The following are not efficient intervening cause:


1. The weak or diseased physical condition of the victim, as when one is suffering from
tuberculosis or heart disease. (People v. Illustre).
2. The nervousness or temperament of the victim, as when a person dies in consequence
of an internal hemorrhage brought on by moving about against the doctor‘s orders,
because of his nervous condition due to the wound inflicted on the accused. (People v.
Almonte).
3. Causes which are inherent in the victim, such:
a. the victim not knowing to swim and
b. the victim being addicted to tuba drinking.
4. Neglect of the victim or third person, such as the refusal by the injured party of medical
attendance or surgical operation, or the failure of the doctor to give anti-tetanus
injection to the injured person. (U.S. v.

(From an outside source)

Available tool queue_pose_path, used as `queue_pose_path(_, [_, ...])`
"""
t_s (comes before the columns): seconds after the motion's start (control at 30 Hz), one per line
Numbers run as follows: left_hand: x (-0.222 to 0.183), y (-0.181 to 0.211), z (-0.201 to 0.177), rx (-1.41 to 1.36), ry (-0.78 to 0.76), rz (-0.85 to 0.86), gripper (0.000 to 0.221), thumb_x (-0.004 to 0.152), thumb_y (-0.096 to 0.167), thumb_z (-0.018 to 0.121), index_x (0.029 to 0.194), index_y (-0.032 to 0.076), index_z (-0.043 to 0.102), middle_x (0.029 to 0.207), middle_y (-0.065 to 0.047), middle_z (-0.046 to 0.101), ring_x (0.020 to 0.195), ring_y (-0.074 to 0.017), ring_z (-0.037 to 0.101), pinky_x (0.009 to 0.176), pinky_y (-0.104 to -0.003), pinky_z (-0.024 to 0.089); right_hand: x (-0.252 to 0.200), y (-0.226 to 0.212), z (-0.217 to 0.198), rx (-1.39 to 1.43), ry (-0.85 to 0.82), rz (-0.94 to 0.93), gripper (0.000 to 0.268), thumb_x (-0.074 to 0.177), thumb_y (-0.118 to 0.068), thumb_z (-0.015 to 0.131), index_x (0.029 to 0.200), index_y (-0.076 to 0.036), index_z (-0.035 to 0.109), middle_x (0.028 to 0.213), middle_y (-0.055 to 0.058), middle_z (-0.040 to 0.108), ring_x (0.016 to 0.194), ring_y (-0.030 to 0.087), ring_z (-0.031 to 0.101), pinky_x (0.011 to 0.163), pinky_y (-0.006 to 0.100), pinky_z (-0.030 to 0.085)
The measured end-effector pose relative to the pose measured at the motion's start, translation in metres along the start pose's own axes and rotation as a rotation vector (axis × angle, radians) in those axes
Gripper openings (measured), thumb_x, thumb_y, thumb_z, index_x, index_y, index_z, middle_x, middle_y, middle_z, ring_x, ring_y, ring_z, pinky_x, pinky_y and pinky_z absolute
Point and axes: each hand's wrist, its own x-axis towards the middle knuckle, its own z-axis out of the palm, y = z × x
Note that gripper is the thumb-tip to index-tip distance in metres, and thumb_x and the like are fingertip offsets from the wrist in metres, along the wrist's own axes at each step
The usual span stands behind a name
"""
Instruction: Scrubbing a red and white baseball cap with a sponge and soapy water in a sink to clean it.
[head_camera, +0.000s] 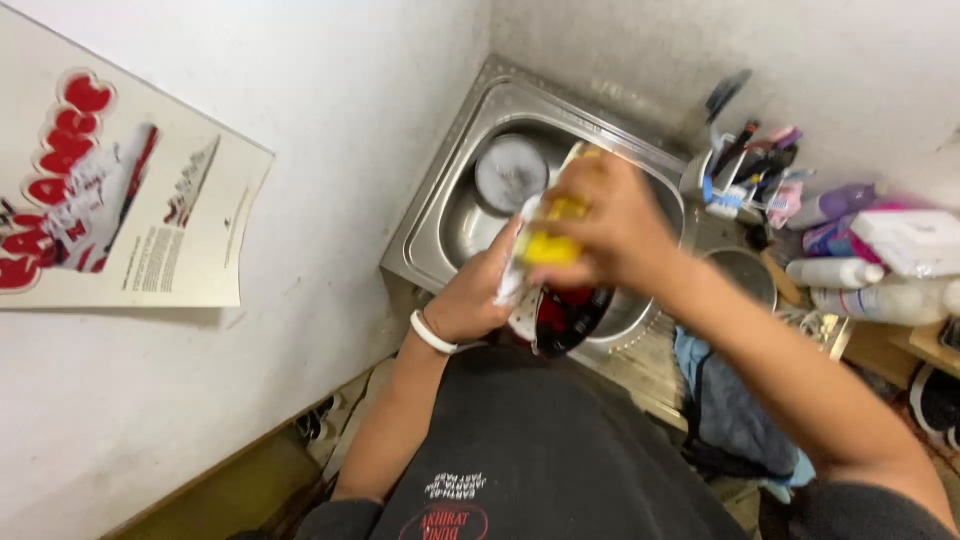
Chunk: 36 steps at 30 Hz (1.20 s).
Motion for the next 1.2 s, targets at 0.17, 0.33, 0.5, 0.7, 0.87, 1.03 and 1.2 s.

Marasigan).
5. Erroneous or unskillful medical or surgical treatment, as when the assault took place in
anu outlaying barrio where proper modern surgical service was not available. (People v.
Moldes).

11. Requisites of the mistake of fact. Achong case. There must be no negligence on the part of the
person invoking the mistake of fact. It’s a justifying.

It is a reasonable misapprehension of fact on the part of the person causing injury to another.
Such person is NOT criminally liable as he acted without criminal intent.

Under this principle, what is involved is the lack of intent on the part of the accused. Therefore,
the defense of mistake of fact is an untenable defense in culpable felonies, where there is no
intent to consider.

An honest mistake of fact destroys the presumption of criminal intent which arises upon the
commission of a felonious act.

Requisites:
1. That the act done would have been lawful had the facts been as the accused believed
them to be;
2. That the intention of the accused in performing the act should be lawful;
3. That the mistake must be without fault or carelessness on the part of the accused.
When the accused is negligent, mistake of fact is not a defense.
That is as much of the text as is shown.